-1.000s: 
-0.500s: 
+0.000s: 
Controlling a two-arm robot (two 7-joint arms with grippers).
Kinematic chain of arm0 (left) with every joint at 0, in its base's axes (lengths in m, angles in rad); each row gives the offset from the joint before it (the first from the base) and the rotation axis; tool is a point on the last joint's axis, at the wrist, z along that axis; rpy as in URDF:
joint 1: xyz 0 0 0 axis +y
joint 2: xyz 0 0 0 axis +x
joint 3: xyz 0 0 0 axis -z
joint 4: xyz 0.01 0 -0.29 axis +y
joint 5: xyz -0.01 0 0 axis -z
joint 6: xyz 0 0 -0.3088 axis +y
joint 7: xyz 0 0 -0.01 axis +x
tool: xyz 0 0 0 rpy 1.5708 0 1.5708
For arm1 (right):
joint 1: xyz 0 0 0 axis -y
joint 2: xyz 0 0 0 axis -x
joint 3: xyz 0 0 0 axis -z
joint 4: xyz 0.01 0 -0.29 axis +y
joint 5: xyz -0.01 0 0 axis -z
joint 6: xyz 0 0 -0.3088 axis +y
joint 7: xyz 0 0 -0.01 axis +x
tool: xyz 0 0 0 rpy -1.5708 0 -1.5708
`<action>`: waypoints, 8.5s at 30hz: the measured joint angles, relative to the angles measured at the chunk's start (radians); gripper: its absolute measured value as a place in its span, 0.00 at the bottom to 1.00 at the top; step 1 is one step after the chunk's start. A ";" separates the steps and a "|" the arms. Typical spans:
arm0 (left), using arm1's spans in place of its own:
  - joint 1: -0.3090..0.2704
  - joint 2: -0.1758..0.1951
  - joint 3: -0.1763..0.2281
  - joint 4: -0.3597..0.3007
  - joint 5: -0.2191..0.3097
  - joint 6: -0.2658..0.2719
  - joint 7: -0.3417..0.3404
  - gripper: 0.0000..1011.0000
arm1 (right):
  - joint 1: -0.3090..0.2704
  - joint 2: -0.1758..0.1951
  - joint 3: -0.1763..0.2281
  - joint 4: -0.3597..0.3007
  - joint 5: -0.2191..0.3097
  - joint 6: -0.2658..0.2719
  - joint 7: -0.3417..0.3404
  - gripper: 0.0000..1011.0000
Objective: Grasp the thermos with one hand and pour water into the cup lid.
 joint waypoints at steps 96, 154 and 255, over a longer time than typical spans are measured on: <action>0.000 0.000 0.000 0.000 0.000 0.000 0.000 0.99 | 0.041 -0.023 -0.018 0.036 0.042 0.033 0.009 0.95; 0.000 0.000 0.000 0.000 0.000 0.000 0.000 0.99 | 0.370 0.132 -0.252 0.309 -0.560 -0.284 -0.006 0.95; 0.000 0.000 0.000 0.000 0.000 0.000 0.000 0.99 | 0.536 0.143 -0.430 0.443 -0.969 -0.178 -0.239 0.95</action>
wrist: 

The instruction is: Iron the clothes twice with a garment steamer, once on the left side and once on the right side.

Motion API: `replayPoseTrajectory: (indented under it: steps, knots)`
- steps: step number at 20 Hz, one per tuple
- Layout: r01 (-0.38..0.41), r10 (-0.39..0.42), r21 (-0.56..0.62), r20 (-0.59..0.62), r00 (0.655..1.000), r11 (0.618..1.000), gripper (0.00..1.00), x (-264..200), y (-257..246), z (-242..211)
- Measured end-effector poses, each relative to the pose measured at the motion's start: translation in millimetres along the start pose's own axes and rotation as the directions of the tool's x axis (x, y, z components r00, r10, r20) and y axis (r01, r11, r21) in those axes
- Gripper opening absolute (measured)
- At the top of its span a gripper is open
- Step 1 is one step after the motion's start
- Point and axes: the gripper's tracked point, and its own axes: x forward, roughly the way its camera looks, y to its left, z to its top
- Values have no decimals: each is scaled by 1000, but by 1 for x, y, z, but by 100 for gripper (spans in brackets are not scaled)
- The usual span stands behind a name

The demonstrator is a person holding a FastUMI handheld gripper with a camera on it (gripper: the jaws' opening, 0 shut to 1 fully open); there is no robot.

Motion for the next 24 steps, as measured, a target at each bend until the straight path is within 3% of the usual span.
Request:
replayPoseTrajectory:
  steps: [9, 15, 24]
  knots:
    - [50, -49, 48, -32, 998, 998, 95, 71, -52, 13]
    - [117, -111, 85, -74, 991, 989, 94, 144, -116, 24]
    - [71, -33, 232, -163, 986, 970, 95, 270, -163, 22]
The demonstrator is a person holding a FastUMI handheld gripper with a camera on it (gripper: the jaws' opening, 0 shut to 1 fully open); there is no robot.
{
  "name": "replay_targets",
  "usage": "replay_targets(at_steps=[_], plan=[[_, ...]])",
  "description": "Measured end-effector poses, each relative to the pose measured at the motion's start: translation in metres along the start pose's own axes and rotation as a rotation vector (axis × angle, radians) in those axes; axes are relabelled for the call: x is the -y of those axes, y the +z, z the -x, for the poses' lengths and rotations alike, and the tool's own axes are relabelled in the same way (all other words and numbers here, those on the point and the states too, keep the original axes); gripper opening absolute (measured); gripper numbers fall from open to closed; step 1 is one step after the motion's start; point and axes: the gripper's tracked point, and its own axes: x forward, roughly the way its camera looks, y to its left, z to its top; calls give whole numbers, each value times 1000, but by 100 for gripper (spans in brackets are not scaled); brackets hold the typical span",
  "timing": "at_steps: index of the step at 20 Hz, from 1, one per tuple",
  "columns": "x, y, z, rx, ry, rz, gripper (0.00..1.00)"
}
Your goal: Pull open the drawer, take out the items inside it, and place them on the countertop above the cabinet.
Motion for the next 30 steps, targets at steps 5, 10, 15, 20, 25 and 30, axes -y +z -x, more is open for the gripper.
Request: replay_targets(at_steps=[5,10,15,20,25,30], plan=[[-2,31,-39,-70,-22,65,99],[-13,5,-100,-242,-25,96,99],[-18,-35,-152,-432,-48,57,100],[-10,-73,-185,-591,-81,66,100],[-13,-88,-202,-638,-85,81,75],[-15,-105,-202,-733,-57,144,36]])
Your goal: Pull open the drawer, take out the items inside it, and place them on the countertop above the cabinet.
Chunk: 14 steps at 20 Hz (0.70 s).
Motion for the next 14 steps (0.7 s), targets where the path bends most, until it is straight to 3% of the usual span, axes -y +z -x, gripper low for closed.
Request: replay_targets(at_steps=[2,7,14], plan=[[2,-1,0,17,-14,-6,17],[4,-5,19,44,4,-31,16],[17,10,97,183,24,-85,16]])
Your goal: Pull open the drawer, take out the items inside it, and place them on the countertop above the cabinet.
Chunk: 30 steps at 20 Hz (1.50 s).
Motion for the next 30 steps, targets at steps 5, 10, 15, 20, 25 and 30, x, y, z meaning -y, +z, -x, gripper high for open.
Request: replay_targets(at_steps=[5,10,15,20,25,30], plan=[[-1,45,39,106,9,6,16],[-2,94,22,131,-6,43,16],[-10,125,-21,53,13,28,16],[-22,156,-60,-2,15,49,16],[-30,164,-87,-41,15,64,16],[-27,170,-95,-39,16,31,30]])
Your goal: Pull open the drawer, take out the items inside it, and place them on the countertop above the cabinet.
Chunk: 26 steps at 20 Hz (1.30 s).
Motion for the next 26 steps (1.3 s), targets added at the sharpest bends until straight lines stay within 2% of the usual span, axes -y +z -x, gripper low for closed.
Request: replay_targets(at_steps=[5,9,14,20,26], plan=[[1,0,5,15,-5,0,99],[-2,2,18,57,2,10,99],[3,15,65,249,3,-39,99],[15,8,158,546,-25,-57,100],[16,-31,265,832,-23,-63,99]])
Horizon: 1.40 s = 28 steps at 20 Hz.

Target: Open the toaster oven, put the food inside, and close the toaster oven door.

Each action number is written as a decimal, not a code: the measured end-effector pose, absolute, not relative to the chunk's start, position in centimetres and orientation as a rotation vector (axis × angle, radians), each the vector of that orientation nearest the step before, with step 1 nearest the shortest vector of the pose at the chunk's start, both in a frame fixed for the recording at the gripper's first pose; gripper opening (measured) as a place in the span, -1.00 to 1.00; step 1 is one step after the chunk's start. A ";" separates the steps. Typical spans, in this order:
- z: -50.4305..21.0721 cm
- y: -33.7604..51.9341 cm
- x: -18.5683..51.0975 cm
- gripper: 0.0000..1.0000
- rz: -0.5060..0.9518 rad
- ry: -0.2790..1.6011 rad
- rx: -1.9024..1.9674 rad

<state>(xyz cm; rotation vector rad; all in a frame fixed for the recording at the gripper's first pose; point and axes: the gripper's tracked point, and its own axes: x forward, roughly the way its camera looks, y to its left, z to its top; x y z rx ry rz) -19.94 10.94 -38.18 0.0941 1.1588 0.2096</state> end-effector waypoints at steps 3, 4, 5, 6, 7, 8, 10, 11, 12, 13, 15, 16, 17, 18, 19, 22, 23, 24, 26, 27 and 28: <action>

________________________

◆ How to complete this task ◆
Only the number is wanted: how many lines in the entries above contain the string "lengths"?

◆ Problem solution ◆
2